Classroom Strategies
What is multi-sensory instruction?
Students with language-learning disabilities (Dyslexia) need to learn and review material by activating all sensory pathways to the brain simultaneously. This includes visual, auditory, and tactile pathways, and most importantly, the kinesthetic pathway involving the hands and muscles of the mouth. Utilizing all pathways allows students to be actively involved in their own learning.
Classroom-wide use of multi-sensory instruction:
Multi-sensory techniques can be successfully integrated into a whole class scaffolding approach; all students, regardless of learning needs, can benefit from using multiple learning pathways in the classroom as it appeals to all children’s desires to engage in active learning, allowing each student the opportunity to utilize their most dominant learning style, while simultaneously exercising their lesser-used pathways. Using multi-sensory instruction with an entire classroom allows teachers to better meet the needs of learning disabled students while appealing to the multiple learning styles of all students.
What ALL Students Remember:
- Lecture 5%
- Reading 10%
- Audio-Visual 20%
- Demonstration 30%
- Discussion Group 50%
- Practice by Doing 75%
- Cooperative Learning 90%
Common signs of Dyslexia: According to national averages, one in five students in your classroom experience characteristics that fit into the category of a disability. Many of these disabilities are invisible to teachers unless you know what you are looking for.
Whether diagnosed with a language-learning disability or not, a student who exhibits many of the following traits will benefit from multi-sensory instruction:
- Student has difficulty comprehending main ideas/inferences
- Student has a higher speaking vocabulary than written vocabulary.
- When speaking, student may use words incorrectly, for example student says “component” when they meant to say “opponent.”
- Student exhibits a significant gap between their potential and actual achievement; the student may have great intellectual potential butconsistently underperforms in language arts (sometimes Math).
- Student has difficulty with handwriting, written expression, and or spelling
- Student has trouble with directionality; can follow simple directions but cannot carry out multiple directions. The student understands directions that have been given, but does not carry out properly. Student struggles with directional relationships such as left-right, up-down, over-under.
- Student takes longer to complete tasks or answer questions
These discrepancies are what set language learning disabled students apart from students with other disabilities; students with Dyslexia have the potential to achieve academically, if they are given the proper learning support. Approximately 1 in 5 students are afflicted with a learning disability that affects their ability to learn traditionally.
Students with a Language Learning Disability Need . . .

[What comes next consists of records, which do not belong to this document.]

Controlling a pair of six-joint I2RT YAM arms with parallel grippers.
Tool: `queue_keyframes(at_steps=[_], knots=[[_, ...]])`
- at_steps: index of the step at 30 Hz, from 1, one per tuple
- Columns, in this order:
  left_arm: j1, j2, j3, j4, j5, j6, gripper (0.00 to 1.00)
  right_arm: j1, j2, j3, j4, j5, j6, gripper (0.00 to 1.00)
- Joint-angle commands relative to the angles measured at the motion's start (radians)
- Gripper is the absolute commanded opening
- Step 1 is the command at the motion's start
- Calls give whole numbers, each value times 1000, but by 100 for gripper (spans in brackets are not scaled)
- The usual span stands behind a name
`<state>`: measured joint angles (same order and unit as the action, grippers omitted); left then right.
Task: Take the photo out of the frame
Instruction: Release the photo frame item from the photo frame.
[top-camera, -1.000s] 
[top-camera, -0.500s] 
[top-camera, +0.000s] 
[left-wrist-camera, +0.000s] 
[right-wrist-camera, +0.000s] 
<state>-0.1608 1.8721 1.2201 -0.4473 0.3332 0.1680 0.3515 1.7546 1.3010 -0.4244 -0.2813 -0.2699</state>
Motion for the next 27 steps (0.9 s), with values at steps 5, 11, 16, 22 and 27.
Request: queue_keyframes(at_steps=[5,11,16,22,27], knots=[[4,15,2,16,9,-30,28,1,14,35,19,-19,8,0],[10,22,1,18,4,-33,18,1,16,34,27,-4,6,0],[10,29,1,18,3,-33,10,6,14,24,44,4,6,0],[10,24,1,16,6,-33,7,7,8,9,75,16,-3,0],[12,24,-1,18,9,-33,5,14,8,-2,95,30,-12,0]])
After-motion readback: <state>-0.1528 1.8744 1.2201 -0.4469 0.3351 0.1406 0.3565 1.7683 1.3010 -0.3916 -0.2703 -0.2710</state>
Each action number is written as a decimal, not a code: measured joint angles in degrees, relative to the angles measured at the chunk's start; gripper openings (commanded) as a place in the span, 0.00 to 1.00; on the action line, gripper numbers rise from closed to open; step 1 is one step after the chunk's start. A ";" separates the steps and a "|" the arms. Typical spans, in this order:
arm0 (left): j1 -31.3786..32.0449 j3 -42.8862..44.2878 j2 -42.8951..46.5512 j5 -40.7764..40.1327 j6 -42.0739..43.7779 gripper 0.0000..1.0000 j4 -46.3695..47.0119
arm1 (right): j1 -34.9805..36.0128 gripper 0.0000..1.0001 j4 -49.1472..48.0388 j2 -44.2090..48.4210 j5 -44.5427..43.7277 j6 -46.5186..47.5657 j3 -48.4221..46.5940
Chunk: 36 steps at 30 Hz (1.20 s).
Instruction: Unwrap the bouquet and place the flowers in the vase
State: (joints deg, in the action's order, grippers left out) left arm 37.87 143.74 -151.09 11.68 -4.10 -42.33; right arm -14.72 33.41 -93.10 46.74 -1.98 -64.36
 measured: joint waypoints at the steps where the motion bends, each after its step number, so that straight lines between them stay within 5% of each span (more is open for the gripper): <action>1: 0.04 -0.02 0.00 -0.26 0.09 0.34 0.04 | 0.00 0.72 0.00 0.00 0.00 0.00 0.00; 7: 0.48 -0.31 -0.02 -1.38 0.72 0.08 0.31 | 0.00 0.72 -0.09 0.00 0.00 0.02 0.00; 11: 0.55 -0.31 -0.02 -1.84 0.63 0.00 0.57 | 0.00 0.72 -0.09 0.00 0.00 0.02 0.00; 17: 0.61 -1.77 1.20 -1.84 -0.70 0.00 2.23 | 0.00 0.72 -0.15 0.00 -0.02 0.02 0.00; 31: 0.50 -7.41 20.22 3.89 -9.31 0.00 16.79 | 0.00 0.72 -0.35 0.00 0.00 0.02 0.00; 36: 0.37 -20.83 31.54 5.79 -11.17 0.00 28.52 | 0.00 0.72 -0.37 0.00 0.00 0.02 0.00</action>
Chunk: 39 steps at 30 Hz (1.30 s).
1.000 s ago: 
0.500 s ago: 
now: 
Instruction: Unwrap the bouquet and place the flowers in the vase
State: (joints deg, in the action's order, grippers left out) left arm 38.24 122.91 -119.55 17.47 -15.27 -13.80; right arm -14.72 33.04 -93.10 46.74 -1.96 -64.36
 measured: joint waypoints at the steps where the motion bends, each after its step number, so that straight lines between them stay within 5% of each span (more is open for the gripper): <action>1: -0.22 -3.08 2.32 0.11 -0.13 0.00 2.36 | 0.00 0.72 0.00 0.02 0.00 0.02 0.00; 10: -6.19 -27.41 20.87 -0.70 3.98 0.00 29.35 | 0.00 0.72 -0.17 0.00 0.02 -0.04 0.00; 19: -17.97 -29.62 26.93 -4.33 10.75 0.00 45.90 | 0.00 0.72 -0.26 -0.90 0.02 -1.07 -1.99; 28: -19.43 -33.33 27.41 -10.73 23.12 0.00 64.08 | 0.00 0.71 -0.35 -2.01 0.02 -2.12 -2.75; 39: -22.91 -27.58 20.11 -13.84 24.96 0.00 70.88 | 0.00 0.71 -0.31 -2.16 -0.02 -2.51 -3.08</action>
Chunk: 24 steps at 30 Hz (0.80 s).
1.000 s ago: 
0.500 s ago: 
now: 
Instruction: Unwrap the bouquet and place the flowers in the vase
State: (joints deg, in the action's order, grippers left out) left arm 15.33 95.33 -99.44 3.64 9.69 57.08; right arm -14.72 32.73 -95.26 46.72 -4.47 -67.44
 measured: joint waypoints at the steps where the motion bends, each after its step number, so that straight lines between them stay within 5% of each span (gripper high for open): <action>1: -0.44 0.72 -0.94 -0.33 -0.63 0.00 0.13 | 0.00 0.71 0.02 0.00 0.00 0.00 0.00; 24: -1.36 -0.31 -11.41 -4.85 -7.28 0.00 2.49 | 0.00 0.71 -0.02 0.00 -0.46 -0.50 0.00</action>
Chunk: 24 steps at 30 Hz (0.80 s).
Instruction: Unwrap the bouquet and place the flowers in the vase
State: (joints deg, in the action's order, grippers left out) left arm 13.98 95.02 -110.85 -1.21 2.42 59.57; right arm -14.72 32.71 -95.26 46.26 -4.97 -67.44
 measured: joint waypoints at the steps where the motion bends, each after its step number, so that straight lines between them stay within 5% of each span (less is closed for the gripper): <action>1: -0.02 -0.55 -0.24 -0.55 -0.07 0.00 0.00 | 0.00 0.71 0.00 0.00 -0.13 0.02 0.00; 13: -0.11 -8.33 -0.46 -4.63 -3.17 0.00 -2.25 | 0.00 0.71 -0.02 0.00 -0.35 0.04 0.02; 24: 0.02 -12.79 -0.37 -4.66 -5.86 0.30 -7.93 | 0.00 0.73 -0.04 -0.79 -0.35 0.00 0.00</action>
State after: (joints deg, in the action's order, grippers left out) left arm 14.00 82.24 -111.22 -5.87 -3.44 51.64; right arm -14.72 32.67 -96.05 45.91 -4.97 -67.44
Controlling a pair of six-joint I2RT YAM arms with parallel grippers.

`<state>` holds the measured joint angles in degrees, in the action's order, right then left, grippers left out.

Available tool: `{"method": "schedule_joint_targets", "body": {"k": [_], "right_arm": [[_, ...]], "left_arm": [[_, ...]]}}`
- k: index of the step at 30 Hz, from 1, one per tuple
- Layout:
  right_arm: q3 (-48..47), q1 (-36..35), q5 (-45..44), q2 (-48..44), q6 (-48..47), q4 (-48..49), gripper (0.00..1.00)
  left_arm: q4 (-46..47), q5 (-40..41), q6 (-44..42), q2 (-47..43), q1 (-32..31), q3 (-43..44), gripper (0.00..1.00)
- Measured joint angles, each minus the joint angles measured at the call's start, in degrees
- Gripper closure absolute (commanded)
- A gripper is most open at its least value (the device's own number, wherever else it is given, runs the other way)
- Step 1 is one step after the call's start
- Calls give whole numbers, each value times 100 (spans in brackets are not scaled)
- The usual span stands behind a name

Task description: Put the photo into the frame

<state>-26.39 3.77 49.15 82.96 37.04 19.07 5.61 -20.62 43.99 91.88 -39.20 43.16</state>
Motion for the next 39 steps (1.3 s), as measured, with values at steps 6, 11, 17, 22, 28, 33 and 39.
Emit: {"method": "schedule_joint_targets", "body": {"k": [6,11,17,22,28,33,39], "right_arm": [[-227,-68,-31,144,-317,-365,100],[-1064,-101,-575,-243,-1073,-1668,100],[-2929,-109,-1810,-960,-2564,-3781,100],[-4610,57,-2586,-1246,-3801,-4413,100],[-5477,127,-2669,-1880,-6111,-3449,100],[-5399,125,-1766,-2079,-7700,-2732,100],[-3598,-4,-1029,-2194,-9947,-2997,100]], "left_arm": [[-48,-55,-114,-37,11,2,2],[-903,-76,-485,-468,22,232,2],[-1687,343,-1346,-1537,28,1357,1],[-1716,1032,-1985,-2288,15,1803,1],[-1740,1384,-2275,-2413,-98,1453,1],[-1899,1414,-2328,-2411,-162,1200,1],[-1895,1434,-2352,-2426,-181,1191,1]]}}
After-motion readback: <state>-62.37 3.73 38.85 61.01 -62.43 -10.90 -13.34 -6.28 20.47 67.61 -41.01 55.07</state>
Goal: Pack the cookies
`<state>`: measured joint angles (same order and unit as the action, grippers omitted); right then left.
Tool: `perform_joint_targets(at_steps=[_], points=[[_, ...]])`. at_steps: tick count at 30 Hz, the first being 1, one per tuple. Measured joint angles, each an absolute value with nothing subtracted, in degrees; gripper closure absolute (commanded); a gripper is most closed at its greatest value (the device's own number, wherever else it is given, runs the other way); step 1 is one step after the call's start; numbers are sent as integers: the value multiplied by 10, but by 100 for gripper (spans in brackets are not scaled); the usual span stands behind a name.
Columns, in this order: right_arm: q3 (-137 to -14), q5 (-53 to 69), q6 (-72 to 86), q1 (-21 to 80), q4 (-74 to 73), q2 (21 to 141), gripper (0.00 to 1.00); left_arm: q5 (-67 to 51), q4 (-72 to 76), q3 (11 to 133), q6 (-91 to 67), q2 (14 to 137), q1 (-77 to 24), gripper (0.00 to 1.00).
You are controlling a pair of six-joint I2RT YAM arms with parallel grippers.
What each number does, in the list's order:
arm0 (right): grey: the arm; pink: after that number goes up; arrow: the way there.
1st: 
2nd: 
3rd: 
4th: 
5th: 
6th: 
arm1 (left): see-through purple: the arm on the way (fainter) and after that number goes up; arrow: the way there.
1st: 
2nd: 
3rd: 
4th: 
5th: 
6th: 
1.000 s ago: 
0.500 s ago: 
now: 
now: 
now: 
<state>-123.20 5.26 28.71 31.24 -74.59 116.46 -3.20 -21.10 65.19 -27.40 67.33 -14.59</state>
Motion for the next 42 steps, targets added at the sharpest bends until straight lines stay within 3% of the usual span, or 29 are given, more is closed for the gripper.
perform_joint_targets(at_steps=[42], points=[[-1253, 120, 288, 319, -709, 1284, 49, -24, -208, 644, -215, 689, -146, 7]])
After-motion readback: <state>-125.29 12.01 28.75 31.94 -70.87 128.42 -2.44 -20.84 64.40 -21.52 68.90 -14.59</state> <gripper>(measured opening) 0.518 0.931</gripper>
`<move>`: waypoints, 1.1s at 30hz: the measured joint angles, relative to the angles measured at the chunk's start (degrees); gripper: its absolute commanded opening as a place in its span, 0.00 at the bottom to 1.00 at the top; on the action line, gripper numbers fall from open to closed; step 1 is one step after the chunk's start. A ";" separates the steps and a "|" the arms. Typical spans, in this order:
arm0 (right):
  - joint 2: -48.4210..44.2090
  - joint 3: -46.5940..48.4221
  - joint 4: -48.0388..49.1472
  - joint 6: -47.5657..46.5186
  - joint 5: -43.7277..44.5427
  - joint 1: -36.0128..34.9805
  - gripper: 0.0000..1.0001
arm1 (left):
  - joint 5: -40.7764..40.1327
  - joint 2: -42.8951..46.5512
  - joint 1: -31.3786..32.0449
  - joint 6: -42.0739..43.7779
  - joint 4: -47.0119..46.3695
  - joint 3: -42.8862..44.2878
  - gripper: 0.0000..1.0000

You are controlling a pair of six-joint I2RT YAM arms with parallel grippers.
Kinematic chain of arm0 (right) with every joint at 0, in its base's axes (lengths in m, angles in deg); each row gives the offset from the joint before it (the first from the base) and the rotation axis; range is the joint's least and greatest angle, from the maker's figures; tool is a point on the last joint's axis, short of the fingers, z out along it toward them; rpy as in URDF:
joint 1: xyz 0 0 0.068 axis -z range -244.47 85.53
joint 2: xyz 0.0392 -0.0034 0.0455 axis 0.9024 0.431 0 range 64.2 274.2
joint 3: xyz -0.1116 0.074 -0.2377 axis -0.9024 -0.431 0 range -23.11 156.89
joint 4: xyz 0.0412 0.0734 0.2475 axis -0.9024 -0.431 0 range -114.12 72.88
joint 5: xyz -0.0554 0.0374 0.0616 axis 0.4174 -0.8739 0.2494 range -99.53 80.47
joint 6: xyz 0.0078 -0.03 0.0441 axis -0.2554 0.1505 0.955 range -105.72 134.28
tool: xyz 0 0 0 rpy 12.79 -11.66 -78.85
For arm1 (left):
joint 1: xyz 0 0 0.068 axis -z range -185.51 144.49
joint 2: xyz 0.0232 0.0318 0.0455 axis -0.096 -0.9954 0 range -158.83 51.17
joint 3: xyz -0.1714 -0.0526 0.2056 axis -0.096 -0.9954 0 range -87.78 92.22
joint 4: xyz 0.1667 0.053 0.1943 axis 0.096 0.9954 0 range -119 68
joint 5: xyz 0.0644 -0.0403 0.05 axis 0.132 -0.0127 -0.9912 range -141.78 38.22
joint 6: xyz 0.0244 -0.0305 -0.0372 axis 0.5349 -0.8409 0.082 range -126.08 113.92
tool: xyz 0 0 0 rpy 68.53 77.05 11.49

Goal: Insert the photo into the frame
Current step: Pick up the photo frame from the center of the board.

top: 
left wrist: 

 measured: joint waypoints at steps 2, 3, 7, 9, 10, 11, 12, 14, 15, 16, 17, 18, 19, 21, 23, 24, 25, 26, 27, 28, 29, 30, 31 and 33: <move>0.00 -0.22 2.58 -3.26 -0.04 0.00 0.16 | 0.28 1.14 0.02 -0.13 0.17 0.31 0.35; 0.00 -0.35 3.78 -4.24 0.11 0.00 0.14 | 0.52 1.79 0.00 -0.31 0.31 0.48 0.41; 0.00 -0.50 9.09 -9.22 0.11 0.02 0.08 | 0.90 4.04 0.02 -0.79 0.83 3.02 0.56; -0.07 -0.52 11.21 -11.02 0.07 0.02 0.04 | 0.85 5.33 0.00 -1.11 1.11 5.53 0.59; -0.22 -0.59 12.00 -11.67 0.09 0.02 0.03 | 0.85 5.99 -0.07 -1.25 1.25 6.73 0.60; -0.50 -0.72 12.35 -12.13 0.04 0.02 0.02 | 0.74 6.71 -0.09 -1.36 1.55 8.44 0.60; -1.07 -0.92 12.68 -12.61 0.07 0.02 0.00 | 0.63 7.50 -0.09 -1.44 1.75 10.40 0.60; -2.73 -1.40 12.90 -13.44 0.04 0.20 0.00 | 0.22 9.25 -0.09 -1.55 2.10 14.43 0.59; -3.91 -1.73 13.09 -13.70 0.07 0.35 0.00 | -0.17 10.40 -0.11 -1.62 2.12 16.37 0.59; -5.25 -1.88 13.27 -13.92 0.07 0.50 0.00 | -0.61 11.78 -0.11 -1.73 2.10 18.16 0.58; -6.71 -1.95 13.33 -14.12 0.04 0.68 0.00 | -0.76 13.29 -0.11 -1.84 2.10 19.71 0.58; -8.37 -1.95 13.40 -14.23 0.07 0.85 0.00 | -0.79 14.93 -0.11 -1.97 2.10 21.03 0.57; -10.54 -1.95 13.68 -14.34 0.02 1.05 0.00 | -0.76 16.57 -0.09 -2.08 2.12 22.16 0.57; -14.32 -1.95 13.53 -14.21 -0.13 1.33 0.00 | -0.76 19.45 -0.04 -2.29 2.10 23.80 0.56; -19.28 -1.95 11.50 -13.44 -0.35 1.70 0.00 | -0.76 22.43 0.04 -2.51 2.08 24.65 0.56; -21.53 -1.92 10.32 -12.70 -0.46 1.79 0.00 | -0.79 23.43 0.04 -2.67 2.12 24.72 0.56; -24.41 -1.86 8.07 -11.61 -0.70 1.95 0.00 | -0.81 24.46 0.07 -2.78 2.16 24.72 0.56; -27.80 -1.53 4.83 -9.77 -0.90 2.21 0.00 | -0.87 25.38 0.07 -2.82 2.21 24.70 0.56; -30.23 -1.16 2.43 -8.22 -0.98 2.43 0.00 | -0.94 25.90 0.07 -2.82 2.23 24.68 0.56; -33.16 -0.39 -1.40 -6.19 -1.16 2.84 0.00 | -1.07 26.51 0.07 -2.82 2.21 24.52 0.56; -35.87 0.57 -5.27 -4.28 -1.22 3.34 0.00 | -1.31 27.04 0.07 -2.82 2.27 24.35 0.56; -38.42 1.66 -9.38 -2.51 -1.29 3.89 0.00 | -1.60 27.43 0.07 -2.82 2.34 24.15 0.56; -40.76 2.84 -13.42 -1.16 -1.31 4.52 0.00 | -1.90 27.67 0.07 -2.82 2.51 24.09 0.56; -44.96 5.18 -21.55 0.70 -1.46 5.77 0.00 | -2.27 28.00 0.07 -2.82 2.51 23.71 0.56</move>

- Direct/ Explicit Instruction
- Repetition of learned materials/ directions/ instructions
- Clear/succinct instructions
- Concrete models and examples
Organizational strategies
- Clear expectations
- Specific constructive criticism
- Organized and flexible teaching style
- More time/ less curriculum
- To be active learners
- Understand their strengths and weaknesses for a particular class
- Opportunities to show off their strengths
Multi-sensory Classroom Techniques:
- It can be helpful to directly teach prefixes, roots, and suffixes that deal with whatever content you are dealing with for added clarification and structure to the student’s understanding.
- When introducing spelling words, show words on overhead and give each student a tray of beans, sand, or shaving cream or give each student a carpet square to “draw” the spelling word. Have the whole class say and write each letter of the word three times:
- GIRL: While writing each letter in the sand, on carpet, etc., all students say “G . . . I . . . R . . . L says GIRL.” Have students “clear” their trays and repeat the process two more times.
- After students have practiced their words this way, have them write their spelling words on paper, using the same verbal queues.
- This technique is also affective when introducing math facts.
- Note cards are very helpful for memorizing facts. This helps with the visual clutter of many textbooks and is a hand-on, self-reinforcing activity.
- Math can also be a spatial issue for LD students. Allowing students to write problems on graph paper can help. Lots of white space between problems also helps
- For written assignments in any class the “underlining option” should be considered.
- This means that all in class assignments would be considered a rough draft. This helps students who are very poor spellers communicate what they really want to write without worrying about if their spelling is correct. They simply underline words that they think are misspelled and correct them for homework using a dictionary.
Remember to respect Dyslexic students’ cognitive abilities!
- Remember when teaching these students that they have normal to superior intelligence.
- They have processing differences that make it very difficult to show a teacher what they know.
- Be a diagnostic educator and help these students reach their full academic potential; this is extremely rewarding to both the student and the teacher.